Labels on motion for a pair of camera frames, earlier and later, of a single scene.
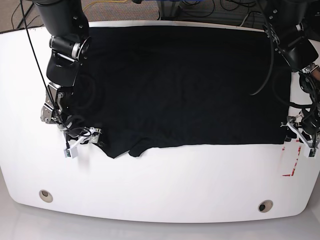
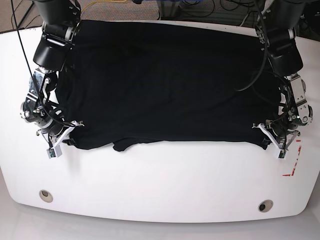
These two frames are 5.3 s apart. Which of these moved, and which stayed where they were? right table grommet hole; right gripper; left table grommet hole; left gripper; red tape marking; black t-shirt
Moved: left gripper; right gripper
Stayed: black t-shirt; red tape marking; right table grommet hole; left table grommet hole
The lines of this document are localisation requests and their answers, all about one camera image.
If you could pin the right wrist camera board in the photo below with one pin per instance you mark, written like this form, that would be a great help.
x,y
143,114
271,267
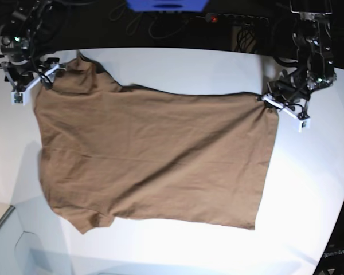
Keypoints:
x,y
20,98

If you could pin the blue box overhead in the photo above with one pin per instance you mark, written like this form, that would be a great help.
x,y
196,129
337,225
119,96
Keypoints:
x,y
167,5

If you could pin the black power strip red switch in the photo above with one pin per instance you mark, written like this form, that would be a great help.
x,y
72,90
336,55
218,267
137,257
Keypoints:
x,y
236,19

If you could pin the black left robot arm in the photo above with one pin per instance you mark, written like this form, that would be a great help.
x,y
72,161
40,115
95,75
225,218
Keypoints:
x,y
314,68

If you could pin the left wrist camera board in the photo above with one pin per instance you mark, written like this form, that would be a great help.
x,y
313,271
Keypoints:
x,y
303,123

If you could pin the brown t-shirt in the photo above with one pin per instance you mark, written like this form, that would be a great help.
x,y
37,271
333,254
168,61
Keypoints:
x,y
132,152

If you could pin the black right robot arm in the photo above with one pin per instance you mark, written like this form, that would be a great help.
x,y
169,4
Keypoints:
x,y
24,43

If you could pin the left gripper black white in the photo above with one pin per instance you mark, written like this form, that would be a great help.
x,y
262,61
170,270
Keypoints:
x,y
285,98

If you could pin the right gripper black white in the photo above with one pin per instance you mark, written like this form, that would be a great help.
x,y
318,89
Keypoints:
x,y
25,75

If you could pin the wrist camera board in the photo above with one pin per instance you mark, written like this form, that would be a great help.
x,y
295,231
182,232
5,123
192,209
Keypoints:
x,y
20,98
303,123

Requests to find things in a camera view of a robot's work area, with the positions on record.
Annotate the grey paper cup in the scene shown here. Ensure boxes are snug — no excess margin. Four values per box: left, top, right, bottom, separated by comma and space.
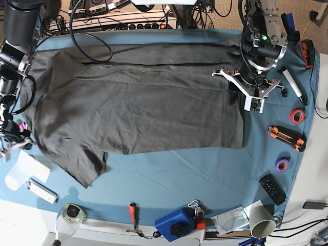
249, 206, 276, 239

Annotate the clear glass jar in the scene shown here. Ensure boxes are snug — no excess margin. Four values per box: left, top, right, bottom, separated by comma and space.
55, 203, 86, 238

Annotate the pink tube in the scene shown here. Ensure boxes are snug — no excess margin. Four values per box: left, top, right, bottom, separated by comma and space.
18, 122, 29, 131

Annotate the white marker pen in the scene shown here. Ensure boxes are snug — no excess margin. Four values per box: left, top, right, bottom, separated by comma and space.
281, 67, 307, 107

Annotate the white paper sheet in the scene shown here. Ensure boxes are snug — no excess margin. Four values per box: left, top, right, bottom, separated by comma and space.
5, 151, 51, 191

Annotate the white rectangular device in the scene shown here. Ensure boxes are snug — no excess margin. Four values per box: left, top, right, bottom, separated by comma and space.
26, 179, 58, 204

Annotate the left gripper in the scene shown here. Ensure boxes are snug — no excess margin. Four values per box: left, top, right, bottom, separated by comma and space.
212, 65, 284, 106

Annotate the dark grey T-shirt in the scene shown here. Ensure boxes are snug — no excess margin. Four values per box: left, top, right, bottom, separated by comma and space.
23, 44, 243, 188

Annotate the black power strip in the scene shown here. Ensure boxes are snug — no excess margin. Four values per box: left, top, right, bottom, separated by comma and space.
128, 23, 167, 30

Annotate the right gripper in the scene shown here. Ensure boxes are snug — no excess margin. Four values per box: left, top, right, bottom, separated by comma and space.
1, 120, 32, 150

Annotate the red handled screwdriver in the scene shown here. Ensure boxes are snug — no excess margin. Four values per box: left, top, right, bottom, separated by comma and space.
129, 202, 139, 231

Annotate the blue black clamp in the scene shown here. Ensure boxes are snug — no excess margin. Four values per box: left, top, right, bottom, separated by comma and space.
281, 13, 300, 46

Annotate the black power adapter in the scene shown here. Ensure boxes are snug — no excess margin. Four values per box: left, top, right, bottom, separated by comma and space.
302, 200, 327, 210

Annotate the small red cube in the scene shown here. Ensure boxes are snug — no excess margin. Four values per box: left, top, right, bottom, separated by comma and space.
196, 218, 206, 231

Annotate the small black plastic clip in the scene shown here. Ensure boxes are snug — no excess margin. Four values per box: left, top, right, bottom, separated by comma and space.
280, 88, 289, 98

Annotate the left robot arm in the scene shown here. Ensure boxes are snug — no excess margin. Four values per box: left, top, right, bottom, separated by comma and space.
212, 1, 288, 113

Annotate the purple tape roll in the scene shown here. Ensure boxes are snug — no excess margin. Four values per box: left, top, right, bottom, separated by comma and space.
275, 157, 290, 173

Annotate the red tape roll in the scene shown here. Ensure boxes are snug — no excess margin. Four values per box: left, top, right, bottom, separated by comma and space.
290, 109, 305, 125

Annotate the orange black clamp tool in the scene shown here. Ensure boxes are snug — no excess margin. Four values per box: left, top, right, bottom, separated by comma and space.
302, 39, 315, 68

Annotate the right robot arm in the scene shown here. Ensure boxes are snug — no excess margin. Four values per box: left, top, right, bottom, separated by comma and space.
1, 1, 46, 155

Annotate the silver carabiner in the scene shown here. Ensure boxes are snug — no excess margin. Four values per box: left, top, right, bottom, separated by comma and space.
188, 200, 200, 209

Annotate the printed paper sheet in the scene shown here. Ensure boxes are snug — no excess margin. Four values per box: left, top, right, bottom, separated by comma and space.
211, 200, 263, 235

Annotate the black remote control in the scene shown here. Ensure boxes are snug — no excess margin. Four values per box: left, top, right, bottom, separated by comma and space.
259, 174, 286, 206

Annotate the orange black utility knife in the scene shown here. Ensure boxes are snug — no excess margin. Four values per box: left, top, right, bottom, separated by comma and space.
268, 126, 306, 152

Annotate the blue box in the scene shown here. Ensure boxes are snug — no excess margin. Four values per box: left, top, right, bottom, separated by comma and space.
154, 208, 196, 242

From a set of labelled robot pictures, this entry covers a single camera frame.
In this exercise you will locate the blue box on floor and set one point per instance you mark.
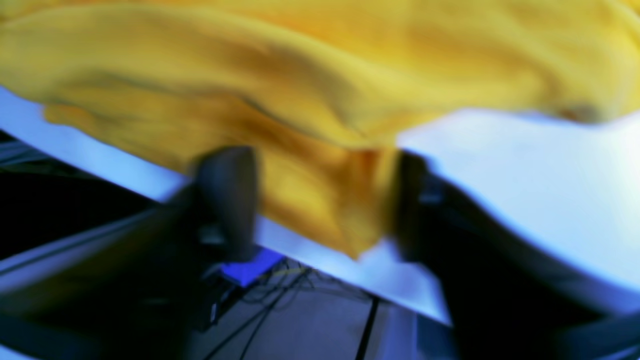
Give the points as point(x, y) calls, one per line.
point(243, 274)

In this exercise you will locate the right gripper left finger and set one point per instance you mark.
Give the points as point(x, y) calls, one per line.
point(131, 289)

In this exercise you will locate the yellow t-shirt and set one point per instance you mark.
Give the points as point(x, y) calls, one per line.
point(320, 88)

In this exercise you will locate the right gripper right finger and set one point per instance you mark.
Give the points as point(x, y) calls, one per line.
point(506, 299)

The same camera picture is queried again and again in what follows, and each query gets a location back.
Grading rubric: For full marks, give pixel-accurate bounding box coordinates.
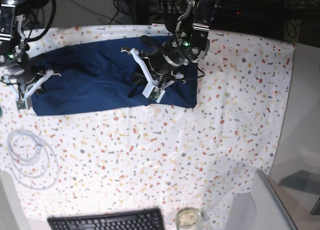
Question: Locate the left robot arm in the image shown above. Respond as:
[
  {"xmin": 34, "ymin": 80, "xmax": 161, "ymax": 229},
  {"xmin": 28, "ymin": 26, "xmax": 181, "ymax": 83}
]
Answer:
[{"xmin": 121, "ymin": 0, "xmax": 219, "ymax": 103}]

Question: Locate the terrazzo patterned table cloth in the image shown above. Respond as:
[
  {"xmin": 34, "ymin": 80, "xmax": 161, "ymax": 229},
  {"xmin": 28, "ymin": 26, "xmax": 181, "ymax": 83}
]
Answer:
[{"xmin": 0, "ymin": 30, "xmax": 296, "ymax": 230}]

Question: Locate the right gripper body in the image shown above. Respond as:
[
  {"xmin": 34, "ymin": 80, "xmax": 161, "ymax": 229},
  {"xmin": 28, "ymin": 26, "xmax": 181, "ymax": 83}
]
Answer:
[{"xmin": 1, "ymin": 57, "xmax": 61, "ymax": 111}]

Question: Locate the coiled white cable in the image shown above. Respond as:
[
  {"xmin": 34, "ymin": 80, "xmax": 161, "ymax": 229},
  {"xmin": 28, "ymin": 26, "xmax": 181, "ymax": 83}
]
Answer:
[{"xmin": 6, "ymin": 129, "xmax": 60, "ymax": 191}]

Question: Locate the grey monitor edge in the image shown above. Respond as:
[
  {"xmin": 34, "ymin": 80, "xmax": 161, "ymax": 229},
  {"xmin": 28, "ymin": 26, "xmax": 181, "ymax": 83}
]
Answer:
[{"xmin": 250, "ymin": 170, "xmax": 297, "ymax": 230}]

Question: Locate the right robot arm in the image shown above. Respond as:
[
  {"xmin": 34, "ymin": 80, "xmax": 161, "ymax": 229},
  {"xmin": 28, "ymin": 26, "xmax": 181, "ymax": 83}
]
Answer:
[{"xmin": 0, "ymin": 0, "xmax": 60, "ymax": 110}]

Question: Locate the dark blue t-shirt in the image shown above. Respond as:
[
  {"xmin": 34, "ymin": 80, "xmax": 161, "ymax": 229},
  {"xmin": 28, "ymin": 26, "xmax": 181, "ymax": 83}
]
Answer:
[{"xmin": 29, "ymin": 35, "xmax": 200, "ymax": 117}]

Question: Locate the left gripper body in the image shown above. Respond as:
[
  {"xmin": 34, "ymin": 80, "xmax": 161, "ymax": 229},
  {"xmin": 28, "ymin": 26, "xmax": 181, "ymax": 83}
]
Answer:
[{"xmin": 121, "ymin": 47, "xmax": 185, "ymax": 103}]

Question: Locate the black computer keyboard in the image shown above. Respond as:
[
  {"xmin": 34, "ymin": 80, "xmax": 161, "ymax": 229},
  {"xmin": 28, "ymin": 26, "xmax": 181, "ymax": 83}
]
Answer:
[{"xmin": 47, "ymin": 208, "xmax": 165, "ymax": 230}]

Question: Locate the clear glass jar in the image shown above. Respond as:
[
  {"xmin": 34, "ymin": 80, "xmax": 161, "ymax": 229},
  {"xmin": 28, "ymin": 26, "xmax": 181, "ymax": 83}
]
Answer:
[{"xmin": 175, "ymin": 207, "xmax": 202, "ymax": 230}]

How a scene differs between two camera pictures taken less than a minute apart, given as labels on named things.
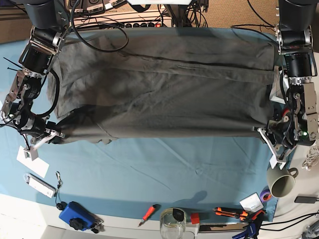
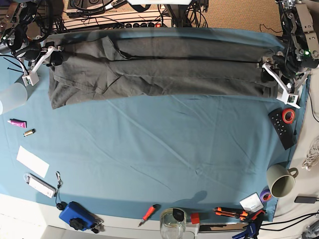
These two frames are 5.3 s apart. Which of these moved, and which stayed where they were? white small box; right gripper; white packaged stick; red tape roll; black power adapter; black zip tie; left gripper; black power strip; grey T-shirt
Moved: right gripper; grey T-shirt; left gripper
Stayed: black zip tie; white packaged stick; white small box; black power strip; black power adapter; red tape roll
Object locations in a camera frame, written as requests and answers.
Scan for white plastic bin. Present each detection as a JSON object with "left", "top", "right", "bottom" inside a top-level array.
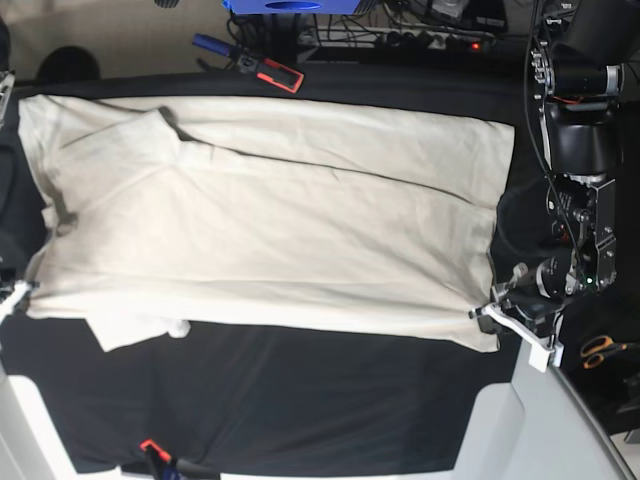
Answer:
[{"left": 452, "top": 343, "right": 635, "bottom": 479}]

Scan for blue orange clamp bottom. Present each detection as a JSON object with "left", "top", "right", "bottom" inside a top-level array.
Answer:
[{"left": 139, "top": 439, "right": 221, "bottom": 480}]

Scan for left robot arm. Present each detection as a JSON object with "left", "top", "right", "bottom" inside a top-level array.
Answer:
[{"left": 470, "top": 1, "right": 639, "bottom": 372}]

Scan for blue orange clamp top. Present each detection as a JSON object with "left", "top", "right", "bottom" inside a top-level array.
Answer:
[{"left": 192, "top": 33, "right": 304, "bottom": 94}]

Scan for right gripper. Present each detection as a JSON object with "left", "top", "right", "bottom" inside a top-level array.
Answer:
[{"left": 1, "top": 268, "right": 39, "bottom": 318}]

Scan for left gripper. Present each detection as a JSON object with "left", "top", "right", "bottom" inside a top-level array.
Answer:
[{"left": 468, "top": 262, "right": 570, "bottom": 372}]

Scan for blue orange clamp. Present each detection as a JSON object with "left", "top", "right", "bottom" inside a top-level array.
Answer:
[
  {"left": 139, "top": 439, "right": 221, "bottom": 480},
  {"left": 192, "top": 33, "right": 304, "bottom": 94}
]

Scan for white T-shirt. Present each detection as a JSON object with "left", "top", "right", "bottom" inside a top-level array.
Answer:
[{"left": 18, "top": 95, "right": 515, "bottom": 352}]

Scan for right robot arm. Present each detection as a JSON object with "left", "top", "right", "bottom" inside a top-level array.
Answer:
[{"left": 1, "top": 20, "right": 37, "bottom": 321}]

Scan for orange handled scissors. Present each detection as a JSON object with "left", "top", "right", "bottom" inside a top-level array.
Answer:
[{"left": 580, "top": 335, "right": 639, "bottom": 370}]

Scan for blue box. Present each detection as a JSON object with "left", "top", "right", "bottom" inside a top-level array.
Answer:
[{"left": 222, "top": 0, "right": 360, "bottom": 15}]
---
> _Problem to work on_
When the word "body" turns up on a line of the material above, copy that line.

> _Written solution_
Question: Locate the right gripper body in the image shown above. Respond as:
Question: Locate the left gripper body in the image shown above. Respond as:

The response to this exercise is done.